Friday phalanges: Megaraptor vs. Saurophaganax
April 19, 2013
Up top there is a commercially obtained
cast sculpture of a thumb claw of Megaraptor. Down below is an unpainted urethane cast of one of my favorite inanimate objects in the universe: OMNH 780, a thumb claw of Saurophaganax. I dunno how much of the Megaraptor claw is real [none, it turns out, but it’s based on a true story]; certainly the cast is faithful enough to record some tool-marks in the rugose part near the base. But I know how much of OMNH 780 is legit, and that is all of it. I would have put in a photo of the actual specimen but irritatingly I forgot to take any during my recent visit, and I didn’t have the Megaraptor claw back then anyway. Hopefully I’ll get back to the OMNH this summer, and then it is ON.
The kaiju-loving fanboys of CarnivoraForum undoubtedly want to know how these two compare. Well, much to my disappointment, the Megaraptor claw is a shade longer (28.7 cm max straight-line distance) than the Saurophaganax claw (26.3 cm). But the Saurophaganax claw is about twice as thick and way more robust, and the flexor tubercle which anchored the tendon that powered the claw’s movement is friggin’ immense. It’s like pitting an NBA forward against an NFL linebacker: one is a little taller, but the other one will pound you like a tent stake.
If anyone’s wondering, these claws are both waaay shorter than those of Therizinosaurus (half a meter and up), which still holds the longest-claws-of-anything-ever title. The problem for fans of excessive violence is that Therizinosaurus probably wasn’t doing terribly exciting things with its claws–grooming its feathers, making veggie kabobs, and scratching its ample behind, most likely.

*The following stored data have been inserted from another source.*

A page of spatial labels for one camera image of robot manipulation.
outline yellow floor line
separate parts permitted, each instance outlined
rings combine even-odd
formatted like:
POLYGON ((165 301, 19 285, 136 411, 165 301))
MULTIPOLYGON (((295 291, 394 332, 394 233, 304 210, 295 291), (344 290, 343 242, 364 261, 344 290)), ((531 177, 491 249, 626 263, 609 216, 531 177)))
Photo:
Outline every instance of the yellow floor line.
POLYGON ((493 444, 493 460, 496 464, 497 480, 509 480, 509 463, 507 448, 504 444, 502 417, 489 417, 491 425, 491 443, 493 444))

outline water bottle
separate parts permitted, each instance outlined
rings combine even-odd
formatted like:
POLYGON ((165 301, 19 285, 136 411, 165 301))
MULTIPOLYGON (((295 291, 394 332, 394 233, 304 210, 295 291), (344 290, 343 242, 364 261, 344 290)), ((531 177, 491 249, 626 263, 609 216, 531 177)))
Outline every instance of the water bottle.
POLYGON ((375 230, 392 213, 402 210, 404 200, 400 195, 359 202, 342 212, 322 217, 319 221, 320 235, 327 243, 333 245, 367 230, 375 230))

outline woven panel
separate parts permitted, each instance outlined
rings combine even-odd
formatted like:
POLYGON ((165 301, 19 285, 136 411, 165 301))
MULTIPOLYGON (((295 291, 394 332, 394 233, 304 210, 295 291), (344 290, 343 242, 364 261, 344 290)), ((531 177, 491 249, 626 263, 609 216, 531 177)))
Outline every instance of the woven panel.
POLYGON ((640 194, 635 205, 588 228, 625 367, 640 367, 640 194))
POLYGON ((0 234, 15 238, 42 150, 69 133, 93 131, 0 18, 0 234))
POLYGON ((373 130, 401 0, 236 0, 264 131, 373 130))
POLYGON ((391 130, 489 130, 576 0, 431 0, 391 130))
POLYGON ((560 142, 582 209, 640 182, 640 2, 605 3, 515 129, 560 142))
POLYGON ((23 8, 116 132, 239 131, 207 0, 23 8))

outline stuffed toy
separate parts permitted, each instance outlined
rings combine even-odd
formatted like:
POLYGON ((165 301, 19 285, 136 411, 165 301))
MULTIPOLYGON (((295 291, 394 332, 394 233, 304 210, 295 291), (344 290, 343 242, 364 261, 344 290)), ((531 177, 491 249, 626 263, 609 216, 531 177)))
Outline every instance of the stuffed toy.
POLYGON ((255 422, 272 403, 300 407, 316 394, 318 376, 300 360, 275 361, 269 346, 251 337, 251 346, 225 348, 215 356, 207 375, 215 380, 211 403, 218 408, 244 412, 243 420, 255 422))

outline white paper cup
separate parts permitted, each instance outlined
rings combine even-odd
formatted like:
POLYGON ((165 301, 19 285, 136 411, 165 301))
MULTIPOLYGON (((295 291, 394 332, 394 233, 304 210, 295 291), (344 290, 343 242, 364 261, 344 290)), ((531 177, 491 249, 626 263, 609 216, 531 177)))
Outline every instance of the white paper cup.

The same was not true for Saurophaganax, which the unbelievers call Allosaurus maximus, a red-blooded all-American murder machine with a triple PhD in kicking your ass. When it wasn’t drinking camptosaur blood straight from the jugular, it was eating mud-mired diplodocids butt first while they were still alive. And what about those rumors that Saurophaganax was completely feathered in $100 bills, or that it was the direct linear ancestor of Charles Bronson and Steven McQueen? It’s probably too soon to say, since I just made them up, but I’ll bet your mind is blown nonetheless.
How dangerous was Saurophaganax? Let me put it this way: it’s still dangerous. Thanks to the high concentration of heavy elements in Morrison dinosaur bones, you’re supposed to air out the specimen cabinets before you start working so the radon can escape. Otherwise you might breathe in freakin’ radioactive gas and get cancer (in contrast to some “facts” in the previous paragraph, this is actually true). That’s right, Saurophaganax can kill you, just by lying around in a drawer. After 145 million years, it’s still reaping souls for Hades. By god, that’s giving them what for!
In short, the thumb claw of Saurophaganax is the most impressive instrument of dinosaurian destruction I’ve yet laid eyes on. If you want to see it in context, check out the mounted skeleton at the Oklahoma Museum of Natural History in Norman.